● **Material for the task**
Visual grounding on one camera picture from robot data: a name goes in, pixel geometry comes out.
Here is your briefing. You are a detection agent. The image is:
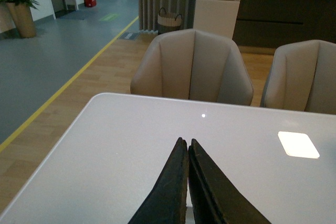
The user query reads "white tall cabinet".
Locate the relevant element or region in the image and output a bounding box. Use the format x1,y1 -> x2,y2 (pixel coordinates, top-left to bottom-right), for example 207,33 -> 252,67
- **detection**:
193,0 -> 240,38

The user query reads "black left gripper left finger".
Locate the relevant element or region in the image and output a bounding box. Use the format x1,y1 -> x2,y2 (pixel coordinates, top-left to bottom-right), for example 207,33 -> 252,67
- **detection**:
129,137 -> 188,223

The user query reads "green potted plant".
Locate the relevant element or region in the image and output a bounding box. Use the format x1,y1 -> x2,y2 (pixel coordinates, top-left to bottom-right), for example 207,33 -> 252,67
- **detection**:
1,0 -> 39,38

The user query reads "woven laundry basket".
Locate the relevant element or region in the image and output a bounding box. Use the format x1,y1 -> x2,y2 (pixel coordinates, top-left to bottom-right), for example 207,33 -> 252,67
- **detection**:
157,7 -> 183,35

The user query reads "beige chair left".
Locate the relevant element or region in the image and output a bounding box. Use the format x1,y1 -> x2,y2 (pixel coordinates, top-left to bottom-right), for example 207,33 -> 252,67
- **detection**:
130,29 -> 254,106

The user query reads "dark kitchen counter cabinet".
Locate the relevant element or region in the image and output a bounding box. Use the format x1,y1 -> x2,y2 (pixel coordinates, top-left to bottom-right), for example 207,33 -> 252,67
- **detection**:
233,0 -> 335,48

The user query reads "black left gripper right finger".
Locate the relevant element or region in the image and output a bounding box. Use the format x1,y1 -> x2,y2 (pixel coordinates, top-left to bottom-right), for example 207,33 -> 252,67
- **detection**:
188,139 -> 268,223

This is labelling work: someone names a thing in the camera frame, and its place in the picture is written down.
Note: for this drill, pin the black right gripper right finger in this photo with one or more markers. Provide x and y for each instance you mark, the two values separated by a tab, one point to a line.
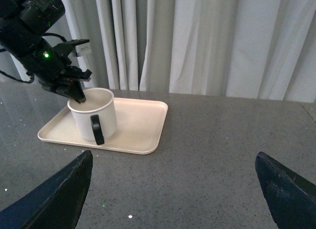
291	198

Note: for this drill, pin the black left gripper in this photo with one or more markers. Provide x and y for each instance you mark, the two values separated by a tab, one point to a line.
55	75

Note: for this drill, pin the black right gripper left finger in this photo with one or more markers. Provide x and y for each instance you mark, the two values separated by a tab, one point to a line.
56	203

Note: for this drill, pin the white smiley mug black handle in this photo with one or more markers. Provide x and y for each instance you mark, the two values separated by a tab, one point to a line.
95	118

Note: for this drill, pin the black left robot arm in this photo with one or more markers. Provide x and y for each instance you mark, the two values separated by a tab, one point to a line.
23	26

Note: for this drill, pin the beige rectangular plastic tray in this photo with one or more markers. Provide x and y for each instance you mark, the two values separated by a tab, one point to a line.
140	124

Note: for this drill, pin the grey-white pleated curtain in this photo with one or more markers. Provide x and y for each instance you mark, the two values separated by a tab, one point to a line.
261	49

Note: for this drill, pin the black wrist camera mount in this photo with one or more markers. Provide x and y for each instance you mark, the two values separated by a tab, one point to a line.
73	48

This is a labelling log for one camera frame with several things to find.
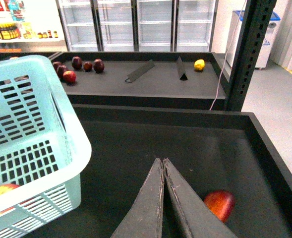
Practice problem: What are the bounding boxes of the black far display tray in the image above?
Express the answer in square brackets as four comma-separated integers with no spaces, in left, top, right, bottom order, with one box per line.
[52,52,229,111]

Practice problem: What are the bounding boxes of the black triangular divider bar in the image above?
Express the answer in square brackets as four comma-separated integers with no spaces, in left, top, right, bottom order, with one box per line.
[176,57,188,81]

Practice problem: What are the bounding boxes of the yellow lemon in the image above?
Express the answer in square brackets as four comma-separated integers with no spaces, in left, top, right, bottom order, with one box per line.
[194,59,205,72]

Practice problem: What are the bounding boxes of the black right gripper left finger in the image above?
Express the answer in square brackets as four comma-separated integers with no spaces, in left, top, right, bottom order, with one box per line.
[112,158,165,238]

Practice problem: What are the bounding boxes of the small dark red apple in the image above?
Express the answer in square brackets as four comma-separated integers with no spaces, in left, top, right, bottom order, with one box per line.
[83,61,93,72]

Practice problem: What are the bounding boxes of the black perforated rack post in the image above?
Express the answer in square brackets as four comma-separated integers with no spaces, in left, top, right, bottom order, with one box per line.
[225,0,277,112]

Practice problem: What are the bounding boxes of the black near display tray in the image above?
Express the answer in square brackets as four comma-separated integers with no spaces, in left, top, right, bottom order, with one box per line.
[30,104,292,238]

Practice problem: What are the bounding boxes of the dark red apple right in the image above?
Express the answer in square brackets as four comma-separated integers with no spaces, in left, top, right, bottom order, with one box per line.
[93,59,105,73]

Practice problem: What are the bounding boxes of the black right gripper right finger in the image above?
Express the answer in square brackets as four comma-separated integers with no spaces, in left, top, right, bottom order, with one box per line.
[163,158,236,238]

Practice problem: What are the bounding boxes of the dark red apple middle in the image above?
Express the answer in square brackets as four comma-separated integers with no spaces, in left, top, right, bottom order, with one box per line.
[57,65,68,79]

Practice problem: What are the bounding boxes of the white cable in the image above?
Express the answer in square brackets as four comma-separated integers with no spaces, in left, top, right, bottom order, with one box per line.
[209,0,247,111]

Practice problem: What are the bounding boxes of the white blue chest freezer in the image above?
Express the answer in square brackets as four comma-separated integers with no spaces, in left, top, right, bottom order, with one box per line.
[226,10,281,70]

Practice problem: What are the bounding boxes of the dark red apple tall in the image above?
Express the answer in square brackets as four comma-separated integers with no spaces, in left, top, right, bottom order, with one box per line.
[71,56,82,70]

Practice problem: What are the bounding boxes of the red orange mango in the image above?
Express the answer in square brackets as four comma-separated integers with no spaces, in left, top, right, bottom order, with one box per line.
[203,190,235,223]

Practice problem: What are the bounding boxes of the red yellow apple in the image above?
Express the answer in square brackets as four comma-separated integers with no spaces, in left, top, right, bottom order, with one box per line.
[0,183,21,218]

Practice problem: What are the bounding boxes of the white grocery shelf with jars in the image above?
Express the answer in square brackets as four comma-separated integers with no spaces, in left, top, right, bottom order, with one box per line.
[0,0,67,53]

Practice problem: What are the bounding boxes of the bright red apple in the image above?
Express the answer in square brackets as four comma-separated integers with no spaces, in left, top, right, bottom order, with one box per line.
[62,70,76,83]

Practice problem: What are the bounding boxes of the light blue plastic basket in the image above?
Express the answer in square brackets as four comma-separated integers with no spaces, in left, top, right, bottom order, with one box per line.
[0,55,92,238]

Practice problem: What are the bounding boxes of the dark red apple behind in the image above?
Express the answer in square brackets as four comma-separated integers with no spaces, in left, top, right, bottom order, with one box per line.
[52,61,62,71]

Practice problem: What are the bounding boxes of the flat black divider bar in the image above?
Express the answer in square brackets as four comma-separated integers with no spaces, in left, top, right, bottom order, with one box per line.
[125,59,155,83]

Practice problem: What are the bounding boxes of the black display tray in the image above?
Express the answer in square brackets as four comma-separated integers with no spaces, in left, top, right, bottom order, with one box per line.
[30,104,292,238]
[52,52,229,111]

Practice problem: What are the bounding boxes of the glass door refrigerator row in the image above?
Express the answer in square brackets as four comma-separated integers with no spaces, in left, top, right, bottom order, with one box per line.
[57,0,218,52]

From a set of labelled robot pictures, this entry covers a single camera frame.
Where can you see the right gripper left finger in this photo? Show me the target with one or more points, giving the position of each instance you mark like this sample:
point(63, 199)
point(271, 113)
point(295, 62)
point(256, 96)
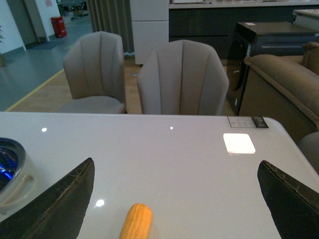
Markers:
point(58, 212)

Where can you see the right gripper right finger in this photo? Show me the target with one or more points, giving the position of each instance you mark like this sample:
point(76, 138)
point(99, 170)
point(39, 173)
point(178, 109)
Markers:
point(294, 206)

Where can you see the yellow corn cob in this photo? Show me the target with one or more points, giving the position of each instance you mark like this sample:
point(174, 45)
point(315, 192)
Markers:
point(137, 223)

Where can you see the white electric cooking pot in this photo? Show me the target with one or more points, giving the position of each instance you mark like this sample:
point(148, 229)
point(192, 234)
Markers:
point(17, 177)

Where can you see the grey chair at right edge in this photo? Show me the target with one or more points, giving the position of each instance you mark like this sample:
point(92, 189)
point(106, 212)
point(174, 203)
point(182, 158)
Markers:
point(309, 146)

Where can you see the table label sticker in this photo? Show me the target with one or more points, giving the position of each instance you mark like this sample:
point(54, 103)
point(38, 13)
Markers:
point(249, 122)

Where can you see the brown sofa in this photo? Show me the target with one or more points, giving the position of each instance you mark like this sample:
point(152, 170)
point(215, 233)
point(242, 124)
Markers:
point(285, 88)

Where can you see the beige chair left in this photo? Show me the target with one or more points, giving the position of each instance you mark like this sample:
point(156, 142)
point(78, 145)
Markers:
point(95, 72)

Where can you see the beige chair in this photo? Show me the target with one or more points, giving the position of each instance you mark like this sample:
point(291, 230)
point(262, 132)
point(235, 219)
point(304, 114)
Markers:
point(95, 72)
point(183, 77)

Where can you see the blue door mat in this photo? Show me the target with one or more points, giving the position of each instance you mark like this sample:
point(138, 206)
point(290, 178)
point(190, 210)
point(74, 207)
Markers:
point(47, 45)

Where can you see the beige chair right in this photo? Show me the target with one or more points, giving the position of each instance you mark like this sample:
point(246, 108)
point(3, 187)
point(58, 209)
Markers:
point(183, 77)

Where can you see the black washing machine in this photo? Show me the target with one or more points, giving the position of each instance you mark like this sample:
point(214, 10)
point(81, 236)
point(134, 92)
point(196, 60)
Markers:
point(254, 38)

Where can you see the red fire extinguisher box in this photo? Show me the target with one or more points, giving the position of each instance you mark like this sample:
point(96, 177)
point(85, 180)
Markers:
point(58, 26)

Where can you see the dark kitchen counter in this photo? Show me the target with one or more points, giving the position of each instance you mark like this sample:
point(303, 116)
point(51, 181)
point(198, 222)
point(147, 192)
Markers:
point(214, 25)

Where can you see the grey curtain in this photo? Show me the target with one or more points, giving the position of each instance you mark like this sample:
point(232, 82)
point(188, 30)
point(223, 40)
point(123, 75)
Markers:
point(112, 16)

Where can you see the white pillar cabinet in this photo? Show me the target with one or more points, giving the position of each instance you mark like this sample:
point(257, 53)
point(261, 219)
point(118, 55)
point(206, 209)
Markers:
point(150, 25)

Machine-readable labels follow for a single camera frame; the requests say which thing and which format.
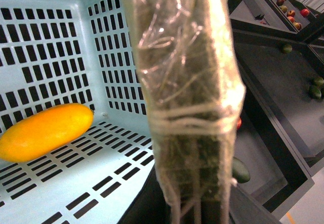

● **Task to carry out**
Count the lines of the material that include the word "display", then report only the total.

● **Final answer**
3